Pseudobulk: A method that aggregates single-cell expression data (summing across cells within a sample/condition) to approximate bulk RNA-seq data for certain analyses.

Pseudoreplication: A problem of correlated samples where observations that are not truly independent (like cells from the same individual) are treated as independent samples, inflating statistical significance. In contrast to pseudo-bulk analysis, performing DE analysis of the cell x gene matrix is an example of pseudoreplication.


Discussion Questions

Why Does Power Analysis Matter?

The Big Picture

  • Why should we care about power analysis when designing transcriptomic experiments? What happens if we get it wrong?
  • Do you typically employ power analysis when designing a transcriptomics (bulk, scRNA, ST) experiment? If you review grant proposals etc., how commonly do you see researchers do this? How does this compare to power analysis for non-high dimensional data?

Cost vs. Discovery

  • Transcriptomic experiments are expensive. This is often cited as a reason to arbitrarily pick “n=3” for bulk RNA-seq or doing a single-sample scRNA-seq/ST project. But how does power analysis help us avoid both wasting money (too many samples) and missing discoveries (too few samples)?

Technology Differences: Bulk vs. Single-Cell vs. Spatial

Sample Size Confusion

  • In bulk RNA-seq, “sample size” means number of biological replicates. In single-cell and ST, it could mean number of cells/spots OR number of biological replicates. How does this affect power analysis? How does this affect power?

The Zero Problem

  • Single-cell data has more zeros than bulk data. How does this affect our ability to detect differences? To what extent does this apply to spatial transcriptomics?

Spatial Complications

  • What new challenges does spatial transcriptomics add to power analysis that we don’t have with bulk or single-cell RNA-seq?

Practical Implementation

Pilot Data Problem

  • How do you find and choose pilot data for a power analysis tool? What if you can’t find any - what are your options? Where can you get parameter estimates?

Limited Methods for ST

  • What are the major limitations for the one ST power analysis tool, PoweREST?
  • Can you just use single-cell RNA-seq power analysis tools for spatial transcriptomics data? What are the limitations in doing this?

Common Pitfalls

Pseudoreplication Problem

  • Squair et al. 2021 demonstrated that many single-cell studies use inappropriate statistical methods that yield fake discoveries. How does this relate to power analysis?

Biological vs. Technical Replicates

  • Why do the authors and the methods cited consistently recommend more biological replicates over more cells/spots? How does this apply to your experimental design?

Effect Size Reality Check

  • Power analysis requires estimating effect sizes (fold-changes you want to detect).
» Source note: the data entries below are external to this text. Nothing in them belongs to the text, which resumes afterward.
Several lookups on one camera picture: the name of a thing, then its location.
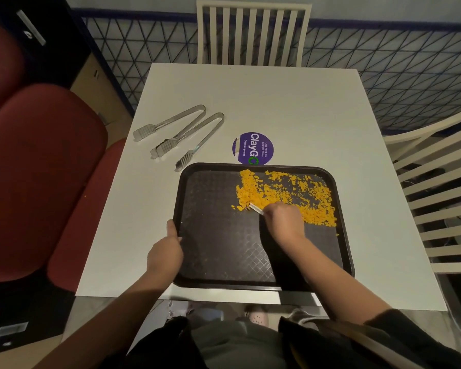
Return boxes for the person's left hand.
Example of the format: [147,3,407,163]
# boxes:
[146,220,185,279]

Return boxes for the person's right hand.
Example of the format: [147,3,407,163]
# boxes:
[260,201,307,246]

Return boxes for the black plastic tray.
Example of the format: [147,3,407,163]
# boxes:
[172,162,355,292]

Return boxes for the person's left forearm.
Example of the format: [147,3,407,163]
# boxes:
[35,271,174,369]

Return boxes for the person's right forearm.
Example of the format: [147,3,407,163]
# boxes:
[287,236,393,325]

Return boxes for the pile of orange pieces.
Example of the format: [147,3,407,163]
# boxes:
[230,169,339,237]

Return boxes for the metal serving tongs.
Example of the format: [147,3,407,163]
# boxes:
[132,104,206,159]
[154,112,225,172]

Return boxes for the round purple sticker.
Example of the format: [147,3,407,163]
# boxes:
[232,131,274,166]

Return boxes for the pink perforated shoe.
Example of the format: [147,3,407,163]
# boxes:
[245,304,270,327]

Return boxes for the black bag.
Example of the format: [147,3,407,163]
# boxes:
[130,316,201,369]

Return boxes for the grey trousers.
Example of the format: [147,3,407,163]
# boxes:
[191,317,289,369]

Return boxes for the red upholstered chair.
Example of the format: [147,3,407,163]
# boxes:
[0,15,27,119]
[0,84,128,293]

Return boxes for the beige wooden cabinet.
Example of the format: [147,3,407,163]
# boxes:
[70,54,133,128]

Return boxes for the black box with label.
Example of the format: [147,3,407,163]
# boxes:
[0,273,76,356]

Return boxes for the white slatted chair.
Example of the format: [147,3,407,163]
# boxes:
[382,105,461,275]
[196,0,313,67]

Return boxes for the black shirt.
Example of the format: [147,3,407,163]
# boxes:
[278,309,461,369]

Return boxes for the dark cabinet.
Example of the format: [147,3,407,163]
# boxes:
[0,0,93,89]

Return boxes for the tan shoulder strap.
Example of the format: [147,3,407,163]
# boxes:
[315,319,412,369]

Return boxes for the blue wire mesh fence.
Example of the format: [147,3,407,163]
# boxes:
[72,7,461,136]

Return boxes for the silver cabinet handle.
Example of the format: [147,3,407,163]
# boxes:
[16,10,47,47]

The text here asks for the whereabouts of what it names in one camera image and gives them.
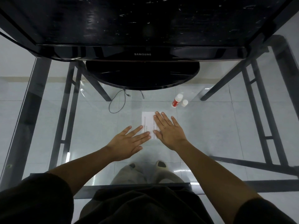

How do you pick realistic numbers?

Moving Forward

Immediate Action

  • Based on this discussion, what’s one thing you’d change about how you design your next transcriptomic experiment?

Skipped Power Analysis

  • If you skipped power analysis when designing your experiment, are these tools still useful? What can you learn from doing a power analysis of your experimental data?

Spatial Transcriptomics Specific

  • If you’re planning a spatial transcriptomics experiment, what are the 2-3 most important factors you need to consider for power?

When to Skip It

  • Are there situations where you might reasonably skip formal power analysis? When is a “best guess” approach acceptable?

Future Considerations

Technology Evolution

  • Spatial transcriptomics technology is rapidly changing. How do you plan for power analysis when the technology might change by the time you do your experiment, and current power analysis tools (there is only one, PoweREST) don’t apply to the platform you’re using?

Integration Complexity

  • As we start integrating spatial transcriptomics with other data types (imaging, proteomics), how will this affect power considerations?

Key Takeaway Question

What’s your main barrier to actually using power analysis in your research - is it lack of tools, lack of pilot data, computational complexity, or something else?